> Problem requirements
Retype each entry verbatim. Do not include the images.

> Data for this task
####
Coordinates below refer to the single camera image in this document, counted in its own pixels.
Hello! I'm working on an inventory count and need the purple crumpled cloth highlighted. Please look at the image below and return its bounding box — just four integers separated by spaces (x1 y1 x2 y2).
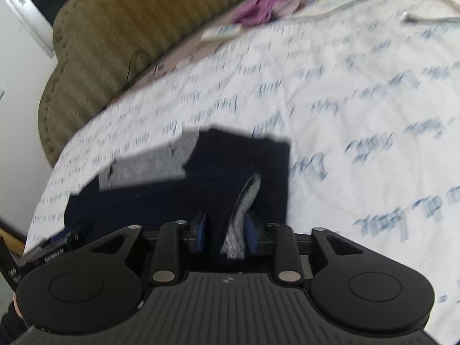
231 0 305 27

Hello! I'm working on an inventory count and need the white script-print bed sheet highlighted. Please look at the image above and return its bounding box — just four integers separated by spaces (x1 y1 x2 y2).
26 0 459 344

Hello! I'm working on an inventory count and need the white power strip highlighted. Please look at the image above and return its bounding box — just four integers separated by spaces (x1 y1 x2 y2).
201 24 242 42

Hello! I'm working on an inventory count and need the olive green padded headboard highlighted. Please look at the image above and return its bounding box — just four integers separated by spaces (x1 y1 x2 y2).
37 0 242 165

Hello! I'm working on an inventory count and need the grey and navy knit sweater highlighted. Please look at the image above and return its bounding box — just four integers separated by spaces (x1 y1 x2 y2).
64 129 290 259

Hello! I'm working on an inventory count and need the black cable at headboard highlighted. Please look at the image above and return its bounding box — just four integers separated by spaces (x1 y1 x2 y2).
123 47 161 91

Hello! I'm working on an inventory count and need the person's left hand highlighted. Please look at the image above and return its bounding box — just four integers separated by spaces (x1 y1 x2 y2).
12 293 23 320
####
> Answer box
Coordinates below refer to the single camera image in this document, counted in its own pixels.
Hello! I'm working on an inventory count and need the purple crumpled cloth highlighted. Please look at the image below and return its bounding box — just four integers separated by spaces (x1 y1 x2 y2).
231 0 305 27

Hello! I'm working on an inventory count and need the white script-print bed sheet highlighted. Please look at the image above and return its bounding box — just four integers separated by spaces (x1 y1 x2 y2).
26 0 459 344

Hello! I'm working on an inventory count and need the white power strip highlighted. Please look at the image above and return its bounding box — just four integers separated by spaces (x1 y1 x2 y2).
201 24 242 42

Hello! I'm working on an inventory count and need the olive green padded headboard highlighted. Please look at the image above and return its bounding box — just four integers separated by spaces (x1 y1 x2 y2).
37 0 242 165

Hello! I'm working on an inventory count and need the grey and navy knit sweater highlighted. Please look at the image above and return its bounding box — just four integers separated by spaces (x1 y1 x2 y2).
64 129 290 259

Hello! I'm working on an inventory count and need the black cable at headboard highlighted. Please look at the image above and return its bounding box — just four integers separated by spaces (x1 y1 x2 y2).
123 47 161 91

Hello! I'm working on an inventory count and need the person's left hand highlighted. Please look at the image above and return its bounding box — just four integers separated by spaces (x1 y1 x2 y2).
12 293 23 320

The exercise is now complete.